You can view full text of the latest Director's Report for the company.
Year End :2025-03 

We have audited the accompanying financial statements of Tirupati Sarjan Limited ("the Company”), which comprise the
balance sheet as at
March 31,2025, and the Statement of Profit and Loss and statement of cash flows for the year then ended,
and notes to the financial statements, including a summary of significant accounting policies and other explanatory information.

In our opinion and to the best of our information and according to the explanations given to us, the aforesaid financial statements
give the information required by section 133 the Companies Act, 2013 ('Act') in the manner so required and give a true and fair
view in conformity with the accounting principles generally accepted in India, of the state of affairs of the Company as at
March 31,
2025
, its profit and cash flows for the year ended on that date.

Basis for Opinion

We conducted our audit in accordance with the standards on auditing specified under section 143 (10) of the Companies Act,
2013. Our responsibilities under those Standards are further described in the auditor's responsibilities for the audit of the financial
statements section of our report. We are independent of the Company in accordance with the code of ethics issued by the Institute
of Chartered Accountants of India together with the ethical requirements that are relevant to our audit of the financial statements
under the provisions of the Act and the rules thereunder, and we have fulfilled our other ethical responsibilities in accordance with
these requirements and the code of ethics.

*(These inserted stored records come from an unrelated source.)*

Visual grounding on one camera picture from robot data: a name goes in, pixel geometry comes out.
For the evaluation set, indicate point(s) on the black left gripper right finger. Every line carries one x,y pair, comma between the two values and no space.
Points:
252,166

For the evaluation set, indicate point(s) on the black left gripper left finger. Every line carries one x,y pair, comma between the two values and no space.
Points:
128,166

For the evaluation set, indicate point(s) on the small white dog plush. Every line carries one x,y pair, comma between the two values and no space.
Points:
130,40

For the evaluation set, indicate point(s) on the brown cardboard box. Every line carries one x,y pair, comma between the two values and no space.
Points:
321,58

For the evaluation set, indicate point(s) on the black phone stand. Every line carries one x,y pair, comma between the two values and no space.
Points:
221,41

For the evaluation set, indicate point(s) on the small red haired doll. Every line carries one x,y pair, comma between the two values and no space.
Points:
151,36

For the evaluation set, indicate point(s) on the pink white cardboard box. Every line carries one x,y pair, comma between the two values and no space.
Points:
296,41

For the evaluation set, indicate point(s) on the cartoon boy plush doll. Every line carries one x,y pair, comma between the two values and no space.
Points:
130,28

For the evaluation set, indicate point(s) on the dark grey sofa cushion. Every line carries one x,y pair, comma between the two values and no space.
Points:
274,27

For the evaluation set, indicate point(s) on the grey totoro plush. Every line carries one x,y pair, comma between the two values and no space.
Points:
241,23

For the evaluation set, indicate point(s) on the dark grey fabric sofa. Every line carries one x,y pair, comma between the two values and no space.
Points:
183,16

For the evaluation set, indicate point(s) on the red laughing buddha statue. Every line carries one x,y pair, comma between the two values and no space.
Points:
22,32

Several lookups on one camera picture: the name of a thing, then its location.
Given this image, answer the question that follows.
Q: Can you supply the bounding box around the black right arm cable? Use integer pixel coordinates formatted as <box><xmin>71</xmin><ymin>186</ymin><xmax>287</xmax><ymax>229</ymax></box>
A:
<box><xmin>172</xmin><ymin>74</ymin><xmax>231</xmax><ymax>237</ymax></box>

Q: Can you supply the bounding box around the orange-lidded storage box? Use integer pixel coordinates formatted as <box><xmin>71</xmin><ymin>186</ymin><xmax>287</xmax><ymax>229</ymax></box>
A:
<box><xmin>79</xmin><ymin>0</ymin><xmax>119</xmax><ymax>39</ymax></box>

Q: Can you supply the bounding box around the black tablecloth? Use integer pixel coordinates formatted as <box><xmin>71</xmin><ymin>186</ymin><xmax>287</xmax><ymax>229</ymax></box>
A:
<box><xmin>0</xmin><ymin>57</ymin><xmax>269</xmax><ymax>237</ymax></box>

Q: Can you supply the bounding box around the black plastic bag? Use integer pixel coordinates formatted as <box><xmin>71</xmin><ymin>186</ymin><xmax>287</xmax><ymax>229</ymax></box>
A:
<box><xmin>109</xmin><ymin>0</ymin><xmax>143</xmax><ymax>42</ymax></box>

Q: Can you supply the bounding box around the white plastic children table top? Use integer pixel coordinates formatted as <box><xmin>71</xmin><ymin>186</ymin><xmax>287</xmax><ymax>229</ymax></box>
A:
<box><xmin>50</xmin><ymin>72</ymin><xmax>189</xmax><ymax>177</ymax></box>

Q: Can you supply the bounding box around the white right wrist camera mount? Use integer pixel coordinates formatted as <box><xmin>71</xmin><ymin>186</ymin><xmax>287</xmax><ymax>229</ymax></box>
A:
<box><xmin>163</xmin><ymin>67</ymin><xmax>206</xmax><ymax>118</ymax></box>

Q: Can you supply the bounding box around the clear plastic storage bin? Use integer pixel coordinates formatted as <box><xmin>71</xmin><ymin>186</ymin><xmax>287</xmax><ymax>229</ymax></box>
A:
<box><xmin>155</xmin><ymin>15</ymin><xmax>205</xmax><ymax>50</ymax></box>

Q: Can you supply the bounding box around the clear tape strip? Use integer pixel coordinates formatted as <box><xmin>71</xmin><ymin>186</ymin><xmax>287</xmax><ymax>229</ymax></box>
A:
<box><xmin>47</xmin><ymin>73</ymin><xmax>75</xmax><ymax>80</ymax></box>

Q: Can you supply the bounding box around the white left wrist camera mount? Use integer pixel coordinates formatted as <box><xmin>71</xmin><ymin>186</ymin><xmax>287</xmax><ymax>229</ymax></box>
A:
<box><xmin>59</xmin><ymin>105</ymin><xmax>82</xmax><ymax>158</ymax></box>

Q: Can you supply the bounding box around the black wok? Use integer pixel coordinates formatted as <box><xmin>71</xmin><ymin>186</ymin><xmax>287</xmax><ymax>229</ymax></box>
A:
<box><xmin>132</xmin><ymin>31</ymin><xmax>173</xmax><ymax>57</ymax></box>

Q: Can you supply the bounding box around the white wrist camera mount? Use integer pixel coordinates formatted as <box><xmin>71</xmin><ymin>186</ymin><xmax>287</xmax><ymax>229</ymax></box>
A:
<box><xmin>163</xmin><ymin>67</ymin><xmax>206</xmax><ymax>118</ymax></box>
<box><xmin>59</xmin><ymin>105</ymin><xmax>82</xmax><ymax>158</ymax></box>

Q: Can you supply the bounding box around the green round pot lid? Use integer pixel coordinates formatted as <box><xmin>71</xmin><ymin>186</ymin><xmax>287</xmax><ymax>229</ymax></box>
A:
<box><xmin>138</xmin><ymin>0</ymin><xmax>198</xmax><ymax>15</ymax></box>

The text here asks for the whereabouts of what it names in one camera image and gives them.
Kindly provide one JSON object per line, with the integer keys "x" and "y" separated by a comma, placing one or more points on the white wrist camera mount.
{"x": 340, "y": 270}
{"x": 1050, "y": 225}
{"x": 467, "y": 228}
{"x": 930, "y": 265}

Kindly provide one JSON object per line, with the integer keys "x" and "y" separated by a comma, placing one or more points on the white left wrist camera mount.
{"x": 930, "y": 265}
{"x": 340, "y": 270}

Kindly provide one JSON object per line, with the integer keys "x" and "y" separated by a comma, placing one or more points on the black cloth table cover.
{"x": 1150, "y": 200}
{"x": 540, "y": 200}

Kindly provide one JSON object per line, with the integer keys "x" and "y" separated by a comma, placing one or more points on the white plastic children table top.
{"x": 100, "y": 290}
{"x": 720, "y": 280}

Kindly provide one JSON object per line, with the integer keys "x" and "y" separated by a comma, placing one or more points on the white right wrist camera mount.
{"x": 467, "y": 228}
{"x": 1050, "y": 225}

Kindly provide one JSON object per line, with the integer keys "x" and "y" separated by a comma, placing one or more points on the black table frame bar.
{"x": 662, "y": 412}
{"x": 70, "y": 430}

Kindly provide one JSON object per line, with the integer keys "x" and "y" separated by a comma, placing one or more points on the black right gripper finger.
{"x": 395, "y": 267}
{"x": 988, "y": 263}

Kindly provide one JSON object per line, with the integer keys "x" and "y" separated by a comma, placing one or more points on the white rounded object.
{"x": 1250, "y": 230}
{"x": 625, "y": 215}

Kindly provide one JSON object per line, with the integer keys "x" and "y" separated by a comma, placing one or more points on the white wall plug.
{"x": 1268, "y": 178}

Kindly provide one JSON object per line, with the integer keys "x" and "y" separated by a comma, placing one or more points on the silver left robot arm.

We believe that the audit evidence we have obtained is sufficient and appropriate to provide a basis for our audit opinion
on the standalone financial statement.

Key audit matters

Key audit matters are those matters that, in our professional judgment, were of most significance in our audit of the financial
statements of the current period. These matters were addressed in the context of our audit of the financial statements as a whole,
and in forming our opinion thereon, and we do not provide a separate opinion on these matters.

Revenue recognition for real estate projects

(as described in note 3.1 of note of the standalone Ind AS financial statements)

The Company applies Ind AS 115 for recognition of revenue
from real estate projects, which is being recognised at a point
in time upon the Company satisfying its performance
obligation and the customer obtaining control of the
underlying asset.

Considering application of Ind AS 115 involves significant
judgment in identifying performance obligations and
determining when 'control' of the asset underlying the
performance obligation is transferred to the customer, the
same has been considered as key audit matter.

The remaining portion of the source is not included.